The use of a rubber dam in restorative procedures is invaluable in restorative dentistry. While there is reluctance by many clinicians to use a rubber dam, once the technique has been mastered, it becomes a simple and time-saving procedure.
Figure 8.20 Placement of a rubber dam over a single tooth. (A) The rubber dam, frame, a winged clamp and clamp forceps are arranged and placed over the tooth in one step (B). (C) The rubber is then lifted from the wings with a flat plastic instrument to seal the tooth.
Figure 8.21 (A) The split dam technique where a large hole (or two holes joined together) is stretched from the most distal clamped tooth to the mesial of the canine. (B) In the operating room, often two arches can be isolated in this manner.
• Protection of the airway from aspiration of instruments, materials or medicaments.
Improves efficiency due to maintenance of a dry field
Modern adhesive restorative materials do not tolerate moisture contamination and stainless steel crowns can be easily aspirated or ingested by accident in a reclining child patient.
When applying a rubber dam, it can be referred to as a ‘raincoat for the tooth’. Clamps can be called a ‘tooth ring’ and introduce the idea that ‘it hugs the tooth tightly’. It is important not to place the clamp on the gingiva, as this often causes bleeding and unnecessary discomfort.
• Remember to always secure the clamps with dental floss in order to minimize the risk of ingestion/aspiration.
• The No.13A clamp is ideal for quadrant 1 and 3 (odd numbered quadrants) and the No.12A for quadrants 2 and 4. A No. 9 anterior clamp is perfect for anterior strip crowns.
• The larger circumference of the clamp should be directed towards the buccal aspect. Place the clamp on the tooth surface and guide it down the tooth until it is well seated below the bulbosity of the crown. Winged clamps are useful if the rubber dam, clamp and frame are to be placed in one step.
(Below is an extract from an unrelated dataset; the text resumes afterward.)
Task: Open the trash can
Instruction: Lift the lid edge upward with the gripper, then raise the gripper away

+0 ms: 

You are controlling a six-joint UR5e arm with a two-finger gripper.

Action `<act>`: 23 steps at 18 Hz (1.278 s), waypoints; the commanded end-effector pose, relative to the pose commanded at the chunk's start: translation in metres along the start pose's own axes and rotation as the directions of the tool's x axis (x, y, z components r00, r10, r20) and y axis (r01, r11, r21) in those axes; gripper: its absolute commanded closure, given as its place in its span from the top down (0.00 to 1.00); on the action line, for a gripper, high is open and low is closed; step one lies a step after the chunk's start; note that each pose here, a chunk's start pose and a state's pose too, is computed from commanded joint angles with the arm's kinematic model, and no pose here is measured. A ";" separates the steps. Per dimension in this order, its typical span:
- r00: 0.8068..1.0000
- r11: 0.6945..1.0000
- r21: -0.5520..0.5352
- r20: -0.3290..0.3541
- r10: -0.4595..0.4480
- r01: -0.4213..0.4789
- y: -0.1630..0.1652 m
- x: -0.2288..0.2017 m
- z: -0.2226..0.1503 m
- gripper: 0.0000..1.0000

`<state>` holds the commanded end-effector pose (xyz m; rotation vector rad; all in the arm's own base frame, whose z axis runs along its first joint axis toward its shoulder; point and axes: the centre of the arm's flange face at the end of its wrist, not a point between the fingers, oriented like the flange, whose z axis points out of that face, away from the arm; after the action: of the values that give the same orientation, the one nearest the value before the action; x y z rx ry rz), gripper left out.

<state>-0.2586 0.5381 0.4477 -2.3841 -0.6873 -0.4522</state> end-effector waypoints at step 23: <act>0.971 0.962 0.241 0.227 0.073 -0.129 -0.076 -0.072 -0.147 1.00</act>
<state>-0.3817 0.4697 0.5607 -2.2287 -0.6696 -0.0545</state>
• Local anaesthesia is generally required when the clamp is placed below the gingival margin sits below the gingival margin or the beaks of the clamp impinge into the interdental papilla. A standard buccal infiltration, supplemented with an intra-papillary injection is usually sufficient.
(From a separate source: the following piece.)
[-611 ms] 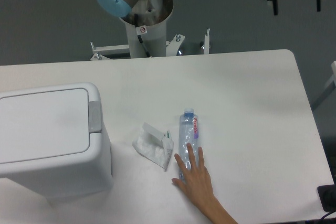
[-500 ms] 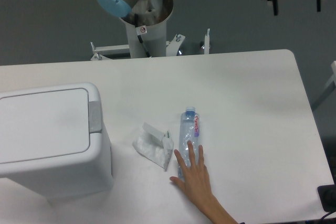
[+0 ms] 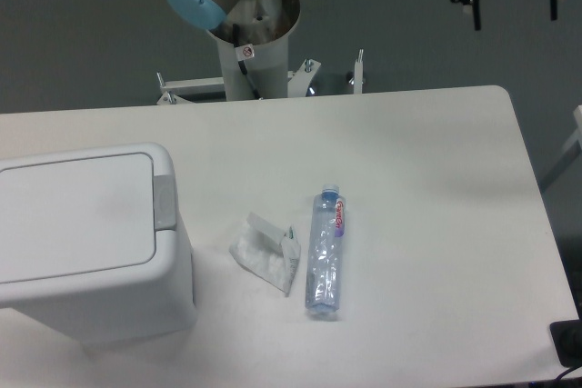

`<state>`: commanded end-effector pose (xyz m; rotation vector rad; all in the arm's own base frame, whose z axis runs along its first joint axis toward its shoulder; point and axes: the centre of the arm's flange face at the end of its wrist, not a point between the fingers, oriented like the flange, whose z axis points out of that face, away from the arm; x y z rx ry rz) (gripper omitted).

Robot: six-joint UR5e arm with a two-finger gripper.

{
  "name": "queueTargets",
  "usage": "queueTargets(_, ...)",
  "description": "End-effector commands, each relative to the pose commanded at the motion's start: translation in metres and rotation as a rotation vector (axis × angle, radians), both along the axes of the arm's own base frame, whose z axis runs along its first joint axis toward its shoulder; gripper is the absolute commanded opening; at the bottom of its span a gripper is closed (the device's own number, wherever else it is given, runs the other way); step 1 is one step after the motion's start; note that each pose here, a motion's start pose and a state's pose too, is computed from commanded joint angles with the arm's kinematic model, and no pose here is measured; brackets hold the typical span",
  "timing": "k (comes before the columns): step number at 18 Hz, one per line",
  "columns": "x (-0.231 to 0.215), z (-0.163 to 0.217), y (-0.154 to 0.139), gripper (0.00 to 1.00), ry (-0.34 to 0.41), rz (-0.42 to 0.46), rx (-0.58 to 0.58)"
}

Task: Open the trash can
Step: 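Move the open gripper down toward the trash can lid edge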

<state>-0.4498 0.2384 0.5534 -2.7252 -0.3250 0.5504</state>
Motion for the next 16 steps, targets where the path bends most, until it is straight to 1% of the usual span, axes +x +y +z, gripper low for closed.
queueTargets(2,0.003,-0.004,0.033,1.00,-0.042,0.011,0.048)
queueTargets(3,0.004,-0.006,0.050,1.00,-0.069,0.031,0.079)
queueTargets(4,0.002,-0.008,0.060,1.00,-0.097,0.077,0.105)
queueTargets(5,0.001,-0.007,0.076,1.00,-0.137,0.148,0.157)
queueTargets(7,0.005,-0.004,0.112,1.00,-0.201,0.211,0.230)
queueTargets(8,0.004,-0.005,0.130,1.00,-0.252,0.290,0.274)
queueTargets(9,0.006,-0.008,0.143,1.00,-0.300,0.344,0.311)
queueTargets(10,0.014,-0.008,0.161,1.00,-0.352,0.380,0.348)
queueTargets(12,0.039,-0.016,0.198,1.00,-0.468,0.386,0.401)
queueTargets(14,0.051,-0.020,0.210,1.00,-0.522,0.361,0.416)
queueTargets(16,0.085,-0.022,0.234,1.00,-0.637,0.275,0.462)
• A split-dam technique is frequently used in children using one hole that extends from the second molar (or first permanent molar) to the mesial of the canine. This can be achieved by placing three adjoining holes in the rubber dam sheet and allows quadrant dentistry to be completed with ease (Figure 8.21A).
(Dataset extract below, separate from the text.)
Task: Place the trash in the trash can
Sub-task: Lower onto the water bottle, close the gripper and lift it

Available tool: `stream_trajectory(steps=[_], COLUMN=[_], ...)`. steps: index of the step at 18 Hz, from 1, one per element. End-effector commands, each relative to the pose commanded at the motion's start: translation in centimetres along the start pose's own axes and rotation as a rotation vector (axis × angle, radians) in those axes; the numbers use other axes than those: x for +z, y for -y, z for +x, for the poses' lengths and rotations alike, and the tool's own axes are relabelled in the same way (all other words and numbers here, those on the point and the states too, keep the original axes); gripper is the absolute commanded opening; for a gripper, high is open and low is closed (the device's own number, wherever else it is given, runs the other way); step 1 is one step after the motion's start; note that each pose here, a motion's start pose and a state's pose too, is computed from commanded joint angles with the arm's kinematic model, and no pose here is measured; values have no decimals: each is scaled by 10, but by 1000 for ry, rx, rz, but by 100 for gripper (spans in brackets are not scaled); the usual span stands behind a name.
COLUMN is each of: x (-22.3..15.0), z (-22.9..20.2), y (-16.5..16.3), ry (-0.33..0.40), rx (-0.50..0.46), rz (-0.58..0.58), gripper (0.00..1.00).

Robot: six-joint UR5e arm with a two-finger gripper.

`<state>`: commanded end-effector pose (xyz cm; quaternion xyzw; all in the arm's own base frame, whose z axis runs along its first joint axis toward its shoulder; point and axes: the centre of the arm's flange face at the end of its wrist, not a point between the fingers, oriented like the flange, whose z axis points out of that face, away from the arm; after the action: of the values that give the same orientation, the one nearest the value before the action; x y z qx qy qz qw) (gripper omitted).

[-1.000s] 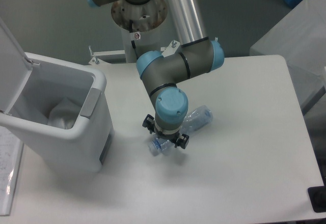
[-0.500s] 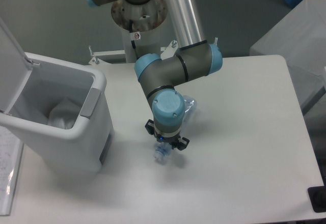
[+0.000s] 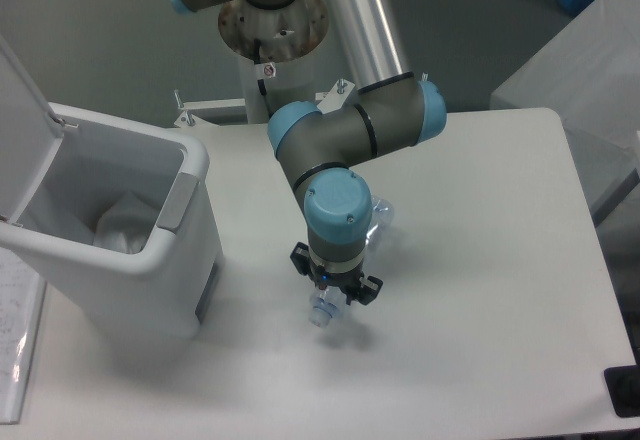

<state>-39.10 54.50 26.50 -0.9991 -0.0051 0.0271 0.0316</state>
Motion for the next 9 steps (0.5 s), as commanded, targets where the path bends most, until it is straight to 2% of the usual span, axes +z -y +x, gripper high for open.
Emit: stream_trajectory(steps=[3,9], x=[-6,-76], z=[-3,-16], y=[2,7], ry=[-38,-103], rx=[-41,-133], rz=[53,281], gripper=[41,41])
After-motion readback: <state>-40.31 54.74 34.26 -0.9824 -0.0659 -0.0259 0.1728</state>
• Alternatively, cut one hole for each tooth to be isolated and then stretch the rubber dam sheet over the clamp and individual teeth. Dental floss can be used to guide the rubber through the contact point. Rubber strips or tubes can aid with retention when dealing with open contacts. Finally, stretch the rubber dam onto a frame.
• The whole rubber dam apparatus can be removed by removing the clamp.
• For procedures under general anaesthesia, the double-dam technique is ideal as it reduces the treatment time (Figure 8.21B).